=== Task description ===
Print the line that contains "Objective — set marker(s) on the left wrist" and every line after it through the last line of the records below, exactly as written and nothing else.
■ ■ ■ ■ ■
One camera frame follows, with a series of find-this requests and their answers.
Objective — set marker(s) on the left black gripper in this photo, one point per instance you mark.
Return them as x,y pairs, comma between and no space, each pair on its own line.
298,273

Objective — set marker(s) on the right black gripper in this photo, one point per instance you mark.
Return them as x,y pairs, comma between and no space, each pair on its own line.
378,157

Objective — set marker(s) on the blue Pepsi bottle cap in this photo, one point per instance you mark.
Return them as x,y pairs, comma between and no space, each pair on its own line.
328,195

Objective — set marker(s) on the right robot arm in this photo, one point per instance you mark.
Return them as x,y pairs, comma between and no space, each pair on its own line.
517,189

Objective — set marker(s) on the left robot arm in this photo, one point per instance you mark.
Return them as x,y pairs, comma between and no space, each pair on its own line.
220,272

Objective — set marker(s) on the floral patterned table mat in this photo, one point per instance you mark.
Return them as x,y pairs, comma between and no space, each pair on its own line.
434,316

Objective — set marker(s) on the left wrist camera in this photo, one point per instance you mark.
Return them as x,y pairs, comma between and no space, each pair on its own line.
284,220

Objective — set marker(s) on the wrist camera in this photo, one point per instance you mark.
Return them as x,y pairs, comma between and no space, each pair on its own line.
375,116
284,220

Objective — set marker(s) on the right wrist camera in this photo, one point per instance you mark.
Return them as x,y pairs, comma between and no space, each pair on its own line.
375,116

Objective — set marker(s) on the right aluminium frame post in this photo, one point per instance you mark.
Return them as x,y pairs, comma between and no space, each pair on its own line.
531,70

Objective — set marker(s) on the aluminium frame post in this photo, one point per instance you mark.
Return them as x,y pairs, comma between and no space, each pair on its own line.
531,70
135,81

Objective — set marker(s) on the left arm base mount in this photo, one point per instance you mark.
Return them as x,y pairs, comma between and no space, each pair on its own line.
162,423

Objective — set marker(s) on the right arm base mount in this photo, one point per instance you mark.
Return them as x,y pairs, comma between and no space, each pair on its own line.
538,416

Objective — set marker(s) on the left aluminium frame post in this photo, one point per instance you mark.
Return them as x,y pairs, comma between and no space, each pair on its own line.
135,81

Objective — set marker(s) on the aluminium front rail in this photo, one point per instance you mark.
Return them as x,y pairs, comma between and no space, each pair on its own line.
■ ■ ■ ■ ■
=== Answer below ===
Objective — set marker(s) on the left wrist camera in this photo, one point per instance you mark.
Return them as x,y pairs, comma between and no space, each pair on its own line.
284,220

Objective — set marker(s) on the wrist camera in this photo, one point per instance you mark.
Return them as x,y pairs, comma between and no space, each pair on its own line.
375,116
284,220

Objective — set marker(s) on the right wrist camera in this photo, one point per instance you mark.
Return them as x,y pairs, comma between and no space, each pair on its own line.
375,116

Objective — set marker(s) on the right aluminium frame post in this photo, one point per instance you mark.
Return them as x,y pairs, comma between and no space, each pair on its own line.
531,70

Objective — set marker(s) on the aluminium frame post in this photo, one point per instance you mark.
Return them as x,y pairs, comma between and no space, each pair on its own line.
531,70
135,81

Objective — set marker(s) on the left arm base mount in this photo, one point per instance you mark.
Return them as x,y pairs, comma between and no space, each pair on its own line.
162,423

Objective — set marker(s) on the right arm base mount in this photo, one point per instance you mark.
Return them as x,y pairs, comma between and no space, each pair on its own line.
538,416

Objective — set marker(s) on the left aluminium frame post in this photo, one point per instance you mark.
Return them as x,y pairs, comma between and no space, each pair on its own line.
135,81

Objective — set marker(s) on the aluminium front rail in this photo, one point per instance you mark.
Return them as x,y pairs, comma between and no space, each pair on its own line.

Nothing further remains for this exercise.